A celebração do 35 anos do icônico álbum começa com a exibição do documentários na 16ª edição do In-Edit -Festival Internacional de Documentários Musicais, que ocorre de 12 a 23 de junho em São Paulo
Repleto de boas ideias e explorando a tão propalada "brasilidade", "Manfinga" reafirmou Christóvam como o pilar do blues nacional ao lado do grupo carioca Blues Etílicos - não à toa, as duas instituições tiveram amplo relacionamento até os anos 90 que ia além das colaborações em álbuns de ambos.
Não há como não pensar em blues nacional sem que venha a imagem de André Christóvam. Com experiência no rock om o trio Fickle Picle e tocando com Rita Lee e Heróis do Brasil, o guitarrista tinha experiências ricas de vivência quando esteve nos Estados Unidos, que lhe valeram trabalhos nas equipes de produção de artistas americanos em passagens pelo Brasil.
De cara os principais colaboradores de Christóvam perceberam que o material composto pelo guitarrista era diferente muito bom. Era uma época mágica, em que o músico ascendia rapidamente e encantava as plateias. Era 1988 e um empresário da música assistiu a um dos shows em um pequeno boteco e imediatamente decidiu oferecer um contrato de gravação.
"Achei que era um músico extraordinário e no dia seguinte consegui telefone ele e o chamei para conversar," conta o executivo João Lara Mesquita, da gravadora Eldorado. "Tinha chegado tarde em casa e dormi até o meio da tarde. Quando acordei minha mãe disse que um tal de João Lara tinha me ligado várias vezes. Era um sonho", lembra o guitarrista.
Às vésperas de completar 30 anos, Christóvam não tinha a exata ideia da importância do que estava gravando, mas sabia que havia amadurecido o suficiente para registrar um trabalho sólido e consistente - e também saia que seu material autoral era consistente.
Se o Blues Etílicos ainda buscava o equilíbrio nas canções autorais em português e inglês atirando para vário lados, André Christóvam sabia bem o que almejava.
O blues com suingue e groove brasileiros, com toques importantes de musicalidade brasileira, casava perfeitamente com as letras bem sacadas e com o humor peculiar e mordaz que o guitarrista sempre destilou. Definitivamente, era um blues diferente e original.

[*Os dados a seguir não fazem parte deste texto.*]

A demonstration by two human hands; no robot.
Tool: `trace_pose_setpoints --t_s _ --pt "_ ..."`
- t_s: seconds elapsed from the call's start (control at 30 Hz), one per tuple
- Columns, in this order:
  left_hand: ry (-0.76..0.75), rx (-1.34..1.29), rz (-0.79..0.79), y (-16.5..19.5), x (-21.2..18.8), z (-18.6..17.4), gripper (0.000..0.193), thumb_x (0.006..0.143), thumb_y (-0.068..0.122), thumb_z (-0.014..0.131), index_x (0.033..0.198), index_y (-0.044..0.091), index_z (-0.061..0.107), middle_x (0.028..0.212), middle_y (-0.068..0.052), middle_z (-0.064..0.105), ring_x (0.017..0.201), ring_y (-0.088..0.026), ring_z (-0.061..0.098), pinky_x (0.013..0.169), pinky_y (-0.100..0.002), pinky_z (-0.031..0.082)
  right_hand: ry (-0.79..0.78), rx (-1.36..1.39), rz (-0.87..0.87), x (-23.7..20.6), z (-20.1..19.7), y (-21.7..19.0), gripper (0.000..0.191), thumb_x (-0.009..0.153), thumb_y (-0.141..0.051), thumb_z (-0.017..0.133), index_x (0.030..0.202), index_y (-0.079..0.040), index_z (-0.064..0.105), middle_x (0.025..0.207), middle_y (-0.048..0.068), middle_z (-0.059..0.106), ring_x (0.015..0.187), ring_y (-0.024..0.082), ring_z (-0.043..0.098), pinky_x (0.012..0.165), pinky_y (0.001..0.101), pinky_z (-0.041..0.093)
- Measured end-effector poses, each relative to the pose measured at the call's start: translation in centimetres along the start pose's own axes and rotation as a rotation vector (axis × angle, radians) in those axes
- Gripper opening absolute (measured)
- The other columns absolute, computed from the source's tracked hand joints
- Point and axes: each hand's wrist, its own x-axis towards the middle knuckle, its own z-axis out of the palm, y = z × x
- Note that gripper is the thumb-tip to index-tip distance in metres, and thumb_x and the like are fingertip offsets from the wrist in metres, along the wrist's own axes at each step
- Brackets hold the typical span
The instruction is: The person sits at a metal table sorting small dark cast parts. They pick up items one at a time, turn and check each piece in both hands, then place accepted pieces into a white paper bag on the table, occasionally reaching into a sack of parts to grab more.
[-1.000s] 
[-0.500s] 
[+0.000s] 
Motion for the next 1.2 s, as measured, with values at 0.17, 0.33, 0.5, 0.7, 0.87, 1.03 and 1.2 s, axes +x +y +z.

"Foi uma das grandes lições que aprendi: blues é sentimento sim, mas também é vivência e captura de emoções do dia a dia", afirma ele no documentário. "Percebi que a brasilidade estava no meu dia a dia. era só abrir os jornais e ver televisão que os temas estavam lá, todas as histórias prontinhas par serem musicadas."
E então Christóvma se tornou um grande cronista do cotidiano brasileiro, satirizando todo mundo - e sacaneando também. "Confortável" ri da busca pela eterna beleza ao or com surfistas e personagens diversos. "Genuíno Pedaço do Cristo" brinca com a criminalidade e a corrupção., em uma das canções mais bacanas já feitas o blues rock nacional.
Tem um baita improviso de blues que remete a "Kansas City", que de interlúdio para um clássico, "Dados Chumbados", uma balda blues melancólica que comprova a genialidade instrumental de Christóvam.. "So Long, Boemia" e " Sebo nas Canelas" são outras boas ideias recheadas de referências de música brasileira em um mar de blues tropical
"Mandinga" é uma estreia impressionante para uma carreira solo, mesmo que o artista em questão fosse um músico experiente. Exigente, rigoroso e criterioso, André Christóvam exibiu um vasto repertório de "truques" dentro de um perfeccionismo que definiria, mais adiante, a sua carreira.
Na busca pelo timbre exato d guitarra, ele mostrou que era possível fazer blues brasileiro com brasilidade mergulhando na realidade dos trópicos transmitindo o mesmo sentimento que é natural para os nativos de Chicago, Nova Orleans e Mississippi,
André Christóvam introjetou o blue e, de certa forma, se tornou o próprio blues no Brasil. "Mandinga" provou que existia blues de fato e bom no Brasil, assim como "Água Mineral", do Blues Etílico, que é da mesma época. O álbum é um marco na música brasileira.